- [PROMPT] Everything in the data below is left aside except the lines from the one containing "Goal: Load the" through the one containing "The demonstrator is"; repeat those exactly.

=== DATA BELOW ===

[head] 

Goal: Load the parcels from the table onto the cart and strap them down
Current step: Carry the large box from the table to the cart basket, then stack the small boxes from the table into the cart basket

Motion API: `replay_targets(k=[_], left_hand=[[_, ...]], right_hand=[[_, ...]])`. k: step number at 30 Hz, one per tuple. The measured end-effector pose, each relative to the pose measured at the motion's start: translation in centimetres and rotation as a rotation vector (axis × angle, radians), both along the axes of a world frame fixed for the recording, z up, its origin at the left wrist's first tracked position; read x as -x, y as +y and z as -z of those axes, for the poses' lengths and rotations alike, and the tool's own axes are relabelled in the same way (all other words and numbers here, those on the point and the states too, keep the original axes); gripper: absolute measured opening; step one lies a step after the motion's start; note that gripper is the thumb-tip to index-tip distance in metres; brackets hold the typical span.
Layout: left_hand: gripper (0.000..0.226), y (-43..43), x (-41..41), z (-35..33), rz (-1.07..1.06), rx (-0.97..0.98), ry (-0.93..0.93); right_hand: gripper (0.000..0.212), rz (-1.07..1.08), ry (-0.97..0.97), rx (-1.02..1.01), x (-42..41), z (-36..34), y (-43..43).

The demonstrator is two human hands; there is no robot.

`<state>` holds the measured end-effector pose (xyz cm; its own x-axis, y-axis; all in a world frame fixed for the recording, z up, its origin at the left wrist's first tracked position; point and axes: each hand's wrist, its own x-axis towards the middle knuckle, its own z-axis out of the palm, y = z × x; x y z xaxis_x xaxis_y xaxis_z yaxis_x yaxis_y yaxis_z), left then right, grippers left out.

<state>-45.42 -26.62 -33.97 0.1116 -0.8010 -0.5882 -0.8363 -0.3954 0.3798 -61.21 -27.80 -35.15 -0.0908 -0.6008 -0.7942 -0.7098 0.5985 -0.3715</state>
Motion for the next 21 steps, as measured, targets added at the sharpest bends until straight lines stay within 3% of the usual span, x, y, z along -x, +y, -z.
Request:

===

- [RESPONSE TO THIS EXERCISE]
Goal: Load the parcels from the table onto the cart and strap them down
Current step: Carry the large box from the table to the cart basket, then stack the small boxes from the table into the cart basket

Motion API: `replay_targets(k=[_], left_hand=[[_, ...]], right_hand=[[_, ...]])`. k: step number at 30 Hz, one per tuple. The measured end-effector pose, each relative to the pose measured at the motion's start: translation in centimetres and rotation as a rotation vector (axis × angle, radians), both along the axes of a world frame fixed for the recording, z up, its origin at the left wrist's first tracked position; read x as -x, y as +y and z as -z of those axes, for the poses' lengths and rotations alike, and the tool's own axes are relabelled in the same way (all other words and numbers here, those on the point and the states too, keep the original axes); gripper: absolute measured opening; step one lies a step after the motion's start; note that gripper is the thumb-tip to index-tip distance in metres; brackets hold the typical span.
Layout: left_hand: gripper (0.000..0.226), y (-43..43), x (-41..41), z (-35..33), rz (-1.07..1.06), rx (-0.97..0.98), ry (-0.93..0.93); right_hand: gripper (0.000..0.212), rz (-1.07..1.08), ry (-0.97..0.97), rx (-1.02..1.01), x (-42..41), z (-36..34), y (-43..43).

The demonstrator is two human hands; there is no robot.

Nothing else belongs to this exercise.